Data entries
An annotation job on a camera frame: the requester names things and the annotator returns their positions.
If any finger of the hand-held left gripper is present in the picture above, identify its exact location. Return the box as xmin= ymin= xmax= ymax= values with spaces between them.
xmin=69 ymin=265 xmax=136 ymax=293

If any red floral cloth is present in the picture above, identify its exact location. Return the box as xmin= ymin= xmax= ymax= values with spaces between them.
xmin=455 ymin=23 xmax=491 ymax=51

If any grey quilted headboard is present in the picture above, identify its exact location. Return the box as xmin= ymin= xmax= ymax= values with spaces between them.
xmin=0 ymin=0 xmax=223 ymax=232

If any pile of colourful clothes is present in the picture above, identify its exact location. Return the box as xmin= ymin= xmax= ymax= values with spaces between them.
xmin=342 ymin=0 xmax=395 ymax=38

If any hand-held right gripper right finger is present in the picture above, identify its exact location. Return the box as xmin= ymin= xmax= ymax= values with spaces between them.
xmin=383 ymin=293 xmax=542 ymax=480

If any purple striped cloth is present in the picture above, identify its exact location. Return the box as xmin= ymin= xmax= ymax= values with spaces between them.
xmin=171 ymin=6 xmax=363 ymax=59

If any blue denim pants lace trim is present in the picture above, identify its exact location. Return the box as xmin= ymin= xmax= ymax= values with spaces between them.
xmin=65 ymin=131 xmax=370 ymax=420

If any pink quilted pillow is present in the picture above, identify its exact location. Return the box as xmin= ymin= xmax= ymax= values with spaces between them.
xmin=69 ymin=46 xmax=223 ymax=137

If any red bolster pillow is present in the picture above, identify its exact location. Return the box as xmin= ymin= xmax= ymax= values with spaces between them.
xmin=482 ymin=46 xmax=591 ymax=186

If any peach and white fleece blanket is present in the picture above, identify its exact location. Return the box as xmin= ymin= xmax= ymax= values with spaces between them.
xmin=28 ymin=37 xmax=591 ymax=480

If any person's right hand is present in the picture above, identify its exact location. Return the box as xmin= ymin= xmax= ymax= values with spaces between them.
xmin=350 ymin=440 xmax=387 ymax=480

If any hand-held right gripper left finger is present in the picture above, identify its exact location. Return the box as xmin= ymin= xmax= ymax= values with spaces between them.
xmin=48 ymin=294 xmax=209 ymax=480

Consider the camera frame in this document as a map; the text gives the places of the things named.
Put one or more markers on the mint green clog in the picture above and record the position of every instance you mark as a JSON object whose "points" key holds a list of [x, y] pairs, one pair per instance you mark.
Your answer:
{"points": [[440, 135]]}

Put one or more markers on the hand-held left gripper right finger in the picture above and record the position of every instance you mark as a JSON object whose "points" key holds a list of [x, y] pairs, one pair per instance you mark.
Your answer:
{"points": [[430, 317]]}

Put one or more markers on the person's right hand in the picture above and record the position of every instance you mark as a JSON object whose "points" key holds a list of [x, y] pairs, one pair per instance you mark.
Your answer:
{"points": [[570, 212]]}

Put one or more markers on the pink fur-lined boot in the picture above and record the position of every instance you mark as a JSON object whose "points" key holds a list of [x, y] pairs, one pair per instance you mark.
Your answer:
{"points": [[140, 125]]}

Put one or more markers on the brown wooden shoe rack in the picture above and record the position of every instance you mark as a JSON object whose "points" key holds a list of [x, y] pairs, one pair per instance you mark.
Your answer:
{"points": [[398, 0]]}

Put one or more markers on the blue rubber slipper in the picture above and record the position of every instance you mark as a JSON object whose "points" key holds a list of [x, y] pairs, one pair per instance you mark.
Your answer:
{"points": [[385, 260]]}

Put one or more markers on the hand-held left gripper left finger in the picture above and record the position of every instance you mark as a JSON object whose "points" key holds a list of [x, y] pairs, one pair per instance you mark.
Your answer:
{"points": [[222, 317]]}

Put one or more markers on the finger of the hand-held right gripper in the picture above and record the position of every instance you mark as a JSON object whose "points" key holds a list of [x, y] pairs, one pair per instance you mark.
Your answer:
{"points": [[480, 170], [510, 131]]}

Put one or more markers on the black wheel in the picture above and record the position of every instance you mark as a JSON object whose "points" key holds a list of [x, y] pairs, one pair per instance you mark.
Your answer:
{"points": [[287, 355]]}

- EXERCISE DIRECTIONS
Using the records above, report the count of lines holding "things" and nothing else.

- ANSWER TO THIS EXERCISE
2